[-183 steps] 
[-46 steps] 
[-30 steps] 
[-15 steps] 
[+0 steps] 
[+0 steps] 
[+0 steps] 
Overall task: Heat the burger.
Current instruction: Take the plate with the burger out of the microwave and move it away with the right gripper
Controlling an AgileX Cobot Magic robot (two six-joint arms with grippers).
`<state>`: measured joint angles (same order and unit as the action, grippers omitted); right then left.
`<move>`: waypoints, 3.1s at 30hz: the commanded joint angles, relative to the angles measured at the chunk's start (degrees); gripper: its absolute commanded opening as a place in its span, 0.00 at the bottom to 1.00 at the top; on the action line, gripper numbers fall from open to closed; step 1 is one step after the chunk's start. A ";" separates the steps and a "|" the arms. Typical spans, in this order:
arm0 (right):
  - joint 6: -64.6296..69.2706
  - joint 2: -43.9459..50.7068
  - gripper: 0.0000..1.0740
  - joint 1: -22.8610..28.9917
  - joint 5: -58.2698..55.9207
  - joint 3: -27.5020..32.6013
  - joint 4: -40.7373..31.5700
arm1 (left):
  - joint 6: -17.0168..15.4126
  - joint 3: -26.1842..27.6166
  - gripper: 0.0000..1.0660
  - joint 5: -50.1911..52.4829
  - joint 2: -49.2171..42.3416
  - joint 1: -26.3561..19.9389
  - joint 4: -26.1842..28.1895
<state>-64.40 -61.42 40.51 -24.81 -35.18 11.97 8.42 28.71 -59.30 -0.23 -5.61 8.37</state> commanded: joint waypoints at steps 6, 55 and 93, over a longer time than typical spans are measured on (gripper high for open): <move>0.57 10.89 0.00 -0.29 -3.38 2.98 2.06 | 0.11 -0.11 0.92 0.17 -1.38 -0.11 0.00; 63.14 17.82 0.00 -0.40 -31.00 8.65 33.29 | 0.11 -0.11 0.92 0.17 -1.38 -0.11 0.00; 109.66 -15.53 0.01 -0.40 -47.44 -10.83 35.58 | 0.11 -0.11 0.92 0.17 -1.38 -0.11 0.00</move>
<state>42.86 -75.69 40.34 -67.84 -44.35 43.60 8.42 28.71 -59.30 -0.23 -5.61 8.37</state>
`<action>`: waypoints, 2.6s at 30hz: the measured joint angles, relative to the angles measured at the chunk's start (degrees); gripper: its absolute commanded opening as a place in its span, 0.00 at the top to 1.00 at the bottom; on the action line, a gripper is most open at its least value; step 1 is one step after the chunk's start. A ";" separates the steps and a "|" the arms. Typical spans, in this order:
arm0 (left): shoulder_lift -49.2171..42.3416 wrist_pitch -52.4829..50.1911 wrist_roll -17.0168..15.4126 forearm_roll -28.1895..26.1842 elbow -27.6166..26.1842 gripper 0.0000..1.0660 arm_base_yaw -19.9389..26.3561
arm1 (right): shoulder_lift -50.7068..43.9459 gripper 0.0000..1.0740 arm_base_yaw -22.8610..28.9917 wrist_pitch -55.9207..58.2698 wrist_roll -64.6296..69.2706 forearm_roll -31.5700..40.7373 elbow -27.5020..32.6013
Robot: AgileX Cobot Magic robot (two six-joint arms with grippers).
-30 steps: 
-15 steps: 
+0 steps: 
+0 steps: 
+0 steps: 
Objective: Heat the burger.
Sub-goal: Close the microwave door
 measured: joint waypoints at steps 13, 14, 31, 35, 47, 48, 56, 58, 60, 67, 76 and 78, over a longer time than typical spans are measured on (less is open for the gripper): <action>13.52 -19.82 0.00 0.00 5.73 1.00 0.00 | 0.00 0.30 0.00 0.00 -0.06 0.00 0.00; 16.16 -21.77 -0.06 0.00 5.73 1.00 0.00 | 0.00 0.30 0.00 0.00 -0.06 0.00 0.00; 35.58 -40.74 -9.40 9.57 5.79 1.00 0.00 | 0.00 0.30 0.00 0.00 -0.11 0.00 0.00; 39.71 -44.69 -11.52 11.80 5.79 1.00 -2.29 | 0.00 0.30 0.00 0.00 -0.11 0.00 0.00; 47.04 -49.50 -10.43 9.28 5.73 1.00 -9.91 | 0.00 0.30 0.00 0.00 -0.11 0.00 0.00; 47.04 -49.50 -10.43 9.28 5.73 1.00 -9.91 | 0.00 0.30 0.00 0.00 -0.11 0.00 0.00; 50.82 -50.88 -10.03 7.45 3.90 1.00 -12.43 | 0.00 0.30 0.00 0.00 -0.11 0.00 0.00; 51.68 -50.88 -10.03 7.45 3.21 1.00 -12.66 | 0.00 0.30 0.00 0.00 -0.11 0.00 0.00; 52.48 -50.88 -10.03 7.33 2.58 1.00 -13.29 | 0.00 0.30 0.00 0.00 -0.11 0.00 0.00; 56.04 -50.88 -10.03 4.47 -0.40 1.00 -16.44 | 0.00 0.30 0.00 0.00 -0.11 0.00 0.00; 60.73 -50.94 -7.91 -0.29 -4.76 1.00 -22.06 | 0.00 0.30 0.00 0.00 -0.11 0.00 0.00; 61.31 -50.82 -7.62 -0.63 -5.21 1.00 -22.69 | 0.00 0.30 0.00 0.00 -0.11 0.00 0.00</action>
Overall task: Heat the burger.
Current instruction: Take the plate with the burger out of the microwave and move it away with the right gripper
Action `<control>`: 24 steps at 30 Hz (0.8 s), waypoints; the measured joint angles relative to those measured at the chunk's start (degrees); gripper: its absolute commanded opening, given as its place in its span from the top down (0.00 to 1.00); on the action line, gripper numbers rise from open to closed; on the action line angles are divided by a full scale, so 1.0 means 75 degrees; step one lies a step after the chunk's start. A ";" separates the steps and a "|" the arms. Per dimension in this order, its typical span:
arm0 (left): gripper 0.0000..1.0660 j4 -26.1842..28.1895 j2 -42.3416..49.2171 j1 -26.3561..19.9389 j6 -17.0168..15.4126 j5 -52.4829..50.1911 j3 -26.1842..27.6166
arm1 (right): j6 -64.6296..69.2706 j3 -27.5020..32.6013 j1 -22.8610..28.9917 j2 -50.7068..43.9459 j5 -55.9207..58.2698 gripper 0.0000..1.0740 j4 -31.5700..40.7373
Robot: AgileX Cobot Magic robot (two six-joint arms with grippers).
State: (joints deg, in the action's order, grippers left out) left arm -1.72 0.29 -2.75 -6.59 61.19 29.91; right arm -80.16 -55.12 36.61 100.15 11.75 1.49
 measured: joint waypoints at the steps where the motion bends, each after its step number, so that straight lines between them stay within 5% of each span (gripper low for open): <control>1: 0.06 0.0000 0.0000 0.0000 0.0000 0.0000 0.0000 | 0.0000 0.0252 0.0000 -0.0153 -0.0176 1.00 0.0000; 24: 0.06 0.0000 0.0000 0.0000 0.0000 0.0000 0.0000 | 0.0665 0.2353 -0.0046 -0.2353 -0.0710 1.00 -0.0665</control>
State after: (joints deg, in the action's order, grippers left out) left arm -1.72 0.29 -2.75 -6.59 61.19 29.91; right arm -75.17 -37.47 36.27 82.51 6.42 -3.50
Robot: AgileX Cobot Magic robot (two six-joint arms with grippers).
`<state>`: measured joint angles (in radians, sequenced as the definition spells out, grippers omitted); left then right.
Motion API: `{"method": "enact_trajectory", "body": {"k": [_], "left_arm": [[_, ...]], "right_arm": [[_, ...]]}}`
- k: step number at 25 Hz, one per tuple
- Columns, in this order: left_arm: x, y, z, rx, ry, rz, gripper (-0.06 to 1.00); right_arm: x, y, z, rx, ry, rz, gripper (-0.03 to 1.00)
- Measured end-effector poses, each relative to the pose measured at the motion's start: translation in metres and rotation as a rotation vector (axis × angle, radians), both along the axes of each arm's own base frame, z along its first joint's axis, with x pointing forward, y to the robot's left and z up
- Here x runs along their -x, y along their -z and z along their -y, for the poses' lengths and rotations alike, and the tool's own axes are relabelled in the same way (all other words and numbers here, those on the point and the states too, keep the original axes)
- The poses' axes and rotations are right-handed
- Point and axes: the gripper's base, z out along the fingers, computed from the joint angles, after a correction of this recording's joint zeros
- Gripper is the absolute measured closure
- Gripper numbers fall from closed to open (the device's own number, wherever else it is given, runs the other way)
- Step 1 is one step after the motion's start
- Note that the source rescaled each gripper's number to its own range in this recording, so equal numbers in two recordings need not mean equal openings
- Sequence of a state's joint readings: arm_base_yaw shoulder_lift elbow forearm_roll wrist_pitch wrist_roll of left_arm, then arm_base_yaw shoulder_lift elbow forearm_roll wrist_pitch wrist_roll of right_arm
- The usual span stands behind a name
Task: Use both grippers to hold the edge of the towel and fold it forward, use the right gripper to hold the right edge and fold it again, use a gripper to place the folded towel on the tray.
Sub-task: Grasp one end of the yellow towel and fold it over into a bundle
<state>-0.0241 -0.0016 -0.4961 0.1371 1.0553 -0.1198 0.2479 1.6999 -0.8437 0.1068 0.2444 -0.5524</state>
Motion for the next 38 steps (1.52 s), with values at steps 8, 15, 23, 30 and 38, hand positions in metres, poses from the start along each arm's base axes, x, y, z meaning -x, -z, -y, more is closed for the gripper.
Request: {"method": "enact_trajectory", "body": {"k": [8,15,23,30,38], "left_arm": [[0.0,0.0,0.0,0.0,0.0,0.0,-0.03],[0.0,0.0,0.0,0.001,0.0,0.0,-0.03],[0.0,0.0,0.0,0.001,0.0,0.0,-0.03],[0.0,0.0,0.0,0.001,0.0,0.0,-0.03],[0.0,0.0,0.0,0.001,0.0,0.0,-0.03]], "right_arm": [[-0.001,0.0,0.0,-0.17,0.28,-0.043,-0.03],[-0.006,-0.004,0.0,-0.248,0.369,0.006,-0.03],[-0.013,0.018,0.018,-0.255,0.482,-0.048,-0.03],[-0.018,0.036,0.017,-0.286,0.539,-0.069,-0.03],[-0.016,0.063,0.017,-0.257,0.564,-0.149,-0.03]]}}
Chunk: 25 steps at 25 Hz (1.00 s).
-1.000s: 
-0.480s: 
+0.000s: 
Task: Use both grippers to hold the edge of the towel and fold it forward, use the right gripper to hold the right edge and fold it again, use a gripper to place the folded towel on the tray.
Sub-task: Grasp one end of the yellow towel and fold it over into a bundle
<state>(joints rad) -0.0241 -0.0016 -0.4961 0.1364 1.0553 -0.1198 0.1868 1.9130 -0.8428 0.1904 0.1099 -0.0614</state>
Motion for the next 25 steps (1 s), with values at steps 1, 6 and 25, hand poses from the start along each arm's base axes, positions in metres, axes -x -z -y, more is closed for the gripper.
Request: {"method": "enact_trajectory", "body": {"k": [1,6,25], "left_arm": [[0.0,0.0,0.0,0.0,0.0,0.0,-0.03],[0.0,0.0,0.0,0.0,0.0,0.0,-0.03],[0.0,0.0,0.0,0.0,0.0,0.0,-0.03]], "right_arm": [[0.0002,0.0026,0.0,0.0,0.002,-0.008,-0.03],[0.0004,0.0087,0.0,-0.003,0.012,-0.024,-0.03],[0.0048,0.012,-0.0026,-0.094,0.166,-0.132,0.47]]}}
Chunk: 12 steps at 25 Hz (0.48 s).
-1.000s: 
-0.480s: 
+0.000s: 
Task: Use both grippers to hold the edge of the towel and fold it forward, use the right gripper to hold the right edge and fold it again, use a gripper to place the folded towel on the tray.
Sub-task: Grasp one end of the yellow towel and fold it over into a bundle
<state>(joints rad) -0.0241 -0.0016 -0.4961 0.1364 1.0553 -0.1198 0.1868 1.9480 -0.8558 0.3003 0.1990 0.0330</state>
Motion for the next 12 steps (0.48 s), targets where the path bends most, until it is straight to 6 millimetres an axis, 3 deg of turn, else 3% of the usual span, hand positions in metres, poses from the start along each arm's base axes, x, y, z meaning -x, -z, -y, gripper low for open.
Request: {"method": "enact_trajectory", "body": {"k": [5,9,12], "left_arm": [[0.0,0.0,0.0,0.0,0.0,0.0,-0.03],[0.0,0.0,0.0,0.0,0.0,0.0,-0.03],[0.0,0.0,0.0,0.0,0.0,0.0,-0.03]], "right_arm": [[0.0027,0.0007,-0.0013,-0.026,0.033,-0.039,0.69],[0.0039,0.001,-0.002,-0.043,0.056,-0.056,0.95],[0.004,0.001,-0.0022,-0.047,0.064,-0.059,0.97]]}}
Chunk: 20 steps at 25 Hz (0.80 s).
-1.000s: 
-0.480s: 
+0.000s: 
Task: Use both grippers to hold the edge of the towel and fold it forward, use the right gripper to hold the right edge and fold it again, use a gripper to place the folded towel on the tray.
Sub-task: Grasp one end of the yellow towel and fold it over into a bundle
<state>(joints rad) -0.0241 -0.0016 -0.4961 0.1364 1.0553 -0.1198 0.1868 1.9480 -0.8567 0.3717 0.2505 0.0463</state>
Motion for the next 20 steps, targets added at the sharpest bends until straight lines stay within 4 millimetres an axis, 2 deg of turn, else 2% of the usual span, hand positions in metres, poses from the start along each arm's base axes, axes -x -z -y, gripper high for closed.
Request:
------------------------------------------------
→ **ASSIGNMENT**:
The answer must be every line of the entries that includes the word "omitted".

→ **FINISHED TASK**:
`<state>`: measured joint angles (same order and unit as the action, grippers omitted); right then left.
`<state>`: measured joint angles (in radians, sequenced as the definition spells out, grippers omitted); left then right.

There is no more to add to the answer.